PROBLEM: Only the lines holding "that" are wanted. Copy every one from the records below.

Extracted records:
------
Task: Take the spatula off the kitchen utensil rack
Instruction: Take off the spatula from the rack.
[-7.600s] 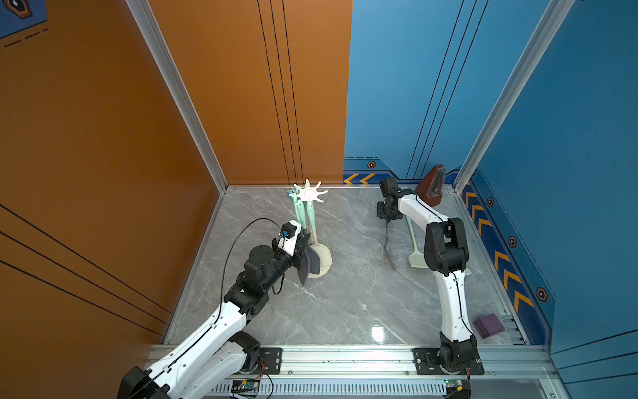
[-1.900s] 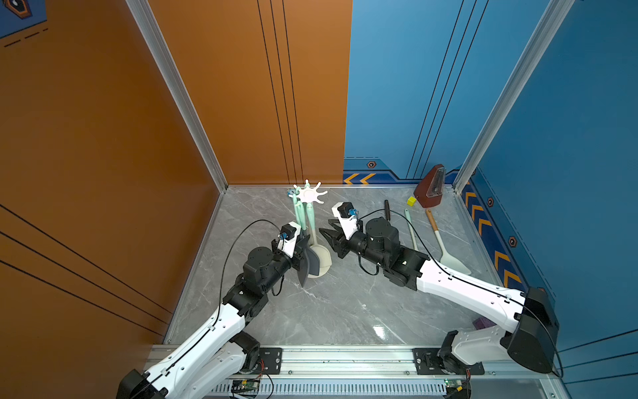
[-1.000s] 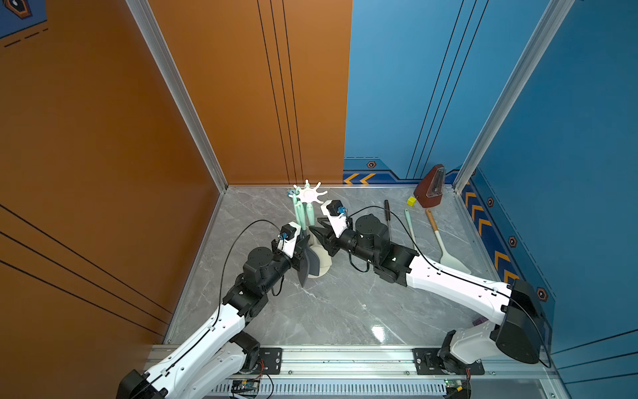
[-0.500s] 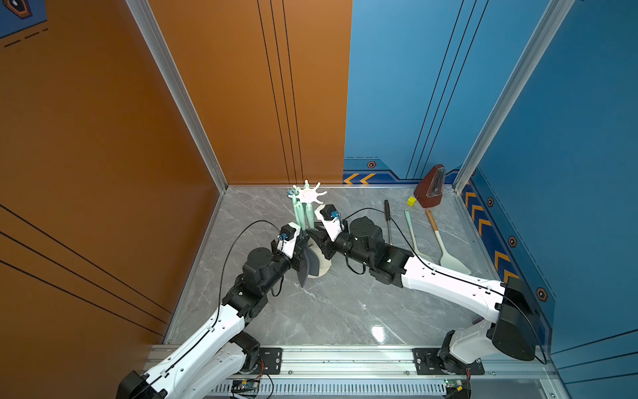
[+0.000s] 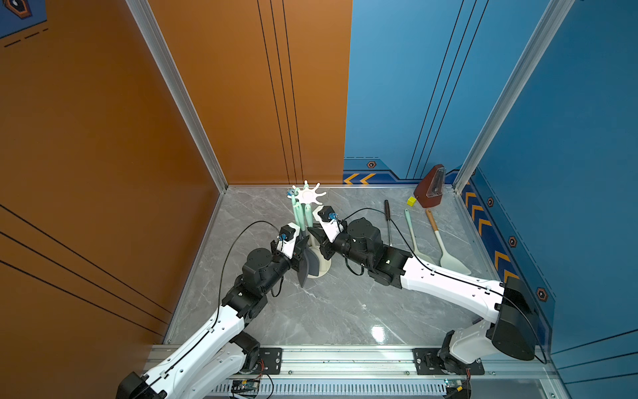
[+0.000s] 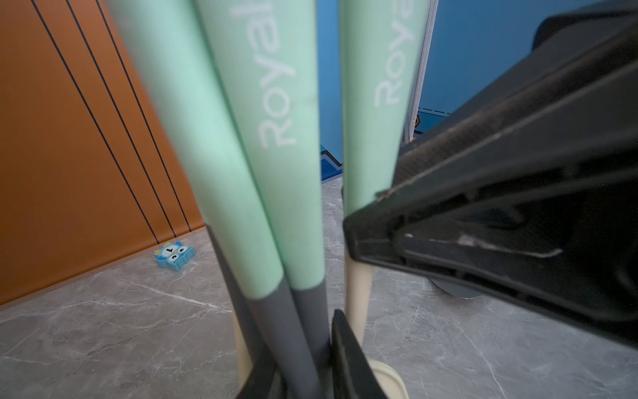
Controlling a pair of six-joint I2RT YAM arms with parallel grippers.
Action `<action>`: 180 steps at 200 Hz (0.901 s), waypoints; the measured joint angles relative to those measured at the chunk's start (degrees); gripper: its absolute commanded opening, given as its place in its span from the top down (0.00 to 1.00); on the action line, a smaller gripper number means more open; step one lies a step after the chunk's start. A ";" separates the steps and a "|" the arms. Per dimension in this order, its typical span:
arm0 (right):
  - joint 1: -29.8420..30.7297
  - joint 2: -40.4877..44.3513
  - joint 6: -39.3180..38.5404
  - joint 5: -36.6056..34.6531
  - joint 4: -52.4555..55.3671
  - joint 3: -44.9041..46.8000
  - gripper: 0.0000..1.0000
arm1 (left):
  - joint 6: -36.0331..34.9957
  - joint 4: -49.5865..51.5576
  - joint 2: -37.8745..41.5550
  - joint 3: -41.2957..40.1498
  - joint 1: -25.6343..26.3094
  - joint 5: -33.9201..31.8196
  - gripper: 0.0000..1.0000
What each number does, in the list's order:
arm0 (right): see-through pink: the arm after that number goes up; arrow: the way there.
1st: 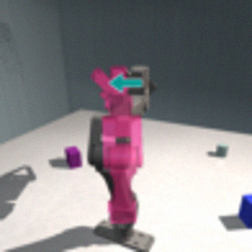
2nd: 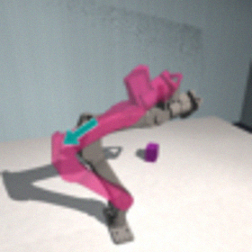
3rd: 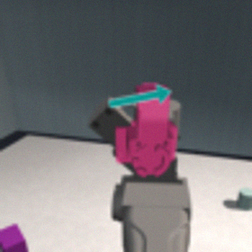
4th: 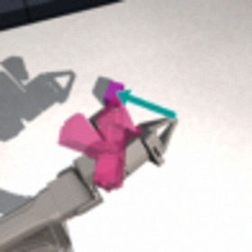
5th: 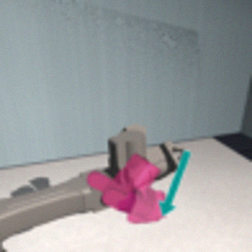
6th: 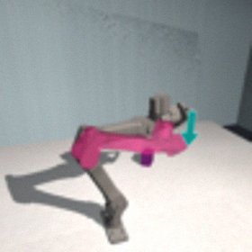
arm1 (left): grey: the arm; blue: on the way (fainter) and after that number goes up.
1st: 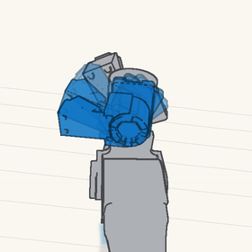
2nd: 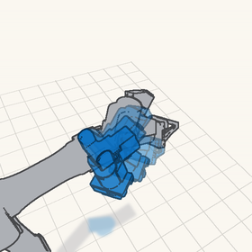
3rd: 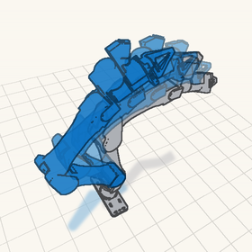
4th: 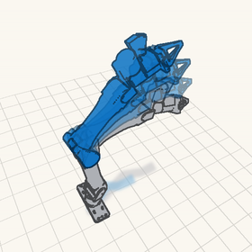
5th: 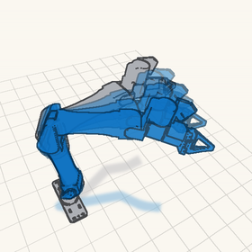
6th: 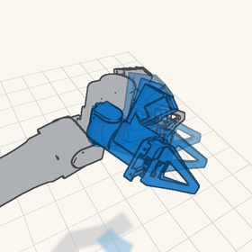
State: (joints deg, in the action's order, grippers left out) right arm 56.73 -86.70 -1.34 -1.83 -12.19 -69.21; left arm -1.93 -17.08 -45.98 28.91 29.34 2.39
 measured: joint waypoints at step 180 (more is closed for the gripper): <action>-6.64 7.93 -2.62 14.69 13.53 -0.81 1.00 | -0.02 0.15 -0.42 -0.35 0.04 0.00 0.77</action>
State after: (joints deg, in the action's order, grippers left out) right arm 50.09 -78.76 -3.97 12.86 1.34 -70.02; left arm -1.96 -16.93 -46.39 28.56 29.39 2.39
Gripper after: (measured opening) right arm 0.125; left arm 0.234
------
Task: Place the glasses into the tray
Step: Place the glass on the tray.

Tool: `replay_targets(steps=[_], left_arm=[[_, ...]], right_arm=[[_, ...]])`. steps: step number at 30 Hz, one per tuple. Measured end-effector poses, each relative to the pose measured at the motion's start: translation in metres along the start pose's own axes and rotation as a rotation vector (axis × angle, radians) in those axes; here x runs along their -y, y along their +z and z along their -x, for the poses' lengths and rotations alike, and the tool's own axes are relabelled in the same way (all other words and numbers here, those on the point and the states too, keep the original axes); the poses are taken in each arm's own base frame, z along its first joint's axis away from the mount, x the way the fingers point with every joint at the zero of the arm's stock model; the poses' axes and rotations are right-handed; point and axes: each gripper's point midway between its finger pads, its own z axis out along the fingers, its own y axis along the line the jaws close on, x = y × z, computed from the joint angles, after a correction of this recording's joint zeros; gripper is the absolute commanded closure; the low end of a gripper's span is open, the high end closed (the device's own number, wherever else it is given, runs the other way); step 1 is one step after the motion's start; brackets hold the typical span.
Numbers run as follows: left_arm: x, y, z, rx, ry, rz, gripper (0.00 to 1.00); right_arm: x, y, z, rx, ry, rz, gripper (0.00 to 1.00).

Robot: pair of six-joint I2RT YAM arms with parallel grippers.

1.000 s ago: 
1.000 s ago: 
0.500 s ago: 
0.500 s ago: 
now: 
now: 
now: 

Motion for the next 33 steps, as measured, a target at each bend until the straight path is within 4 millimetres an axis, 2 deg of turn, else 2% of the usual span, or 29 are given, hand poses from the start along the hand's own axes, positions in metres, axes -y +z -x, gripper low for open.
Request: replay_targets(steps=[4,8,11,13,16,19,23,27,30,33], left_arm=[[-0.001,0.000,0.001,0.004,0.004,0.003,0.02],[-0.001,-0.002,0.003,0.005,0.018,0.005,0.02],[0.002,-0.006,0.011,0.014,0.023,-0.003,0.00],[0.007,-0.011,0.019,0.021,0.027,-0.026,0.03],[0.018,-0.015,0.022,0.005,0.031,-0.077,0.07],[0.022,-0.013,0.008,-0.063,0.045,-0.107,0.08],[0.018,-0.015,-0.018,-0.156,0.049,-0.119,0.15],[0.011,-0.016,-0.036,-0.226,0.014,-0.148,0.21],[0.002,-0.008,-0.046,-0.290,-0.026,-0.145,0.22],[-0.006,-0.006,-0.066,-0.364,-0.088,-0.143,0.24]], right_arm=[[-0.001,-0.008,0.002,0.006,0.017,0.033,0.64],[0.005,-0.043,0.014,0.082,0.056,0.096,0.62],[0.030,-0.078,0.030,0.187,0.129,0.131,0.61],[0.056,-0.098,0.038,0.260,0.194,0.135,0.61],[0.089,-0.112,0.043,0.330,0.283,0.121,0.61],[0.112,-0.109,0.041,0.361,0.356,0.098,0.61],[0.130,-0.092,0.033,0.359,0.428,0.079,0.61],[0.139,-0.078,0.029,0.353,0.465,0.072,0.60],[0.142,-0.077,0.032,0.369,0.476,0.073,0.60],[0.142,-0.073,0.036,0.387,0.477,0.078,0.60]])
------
OUTPUT FOR THIS EXERCISE:
arm0 (right): see-through pink: the arm after that number goes up; arrow: the way there.
arm1 (left): grey: the arm; blue: on the way (fainter) and after that number goes up.

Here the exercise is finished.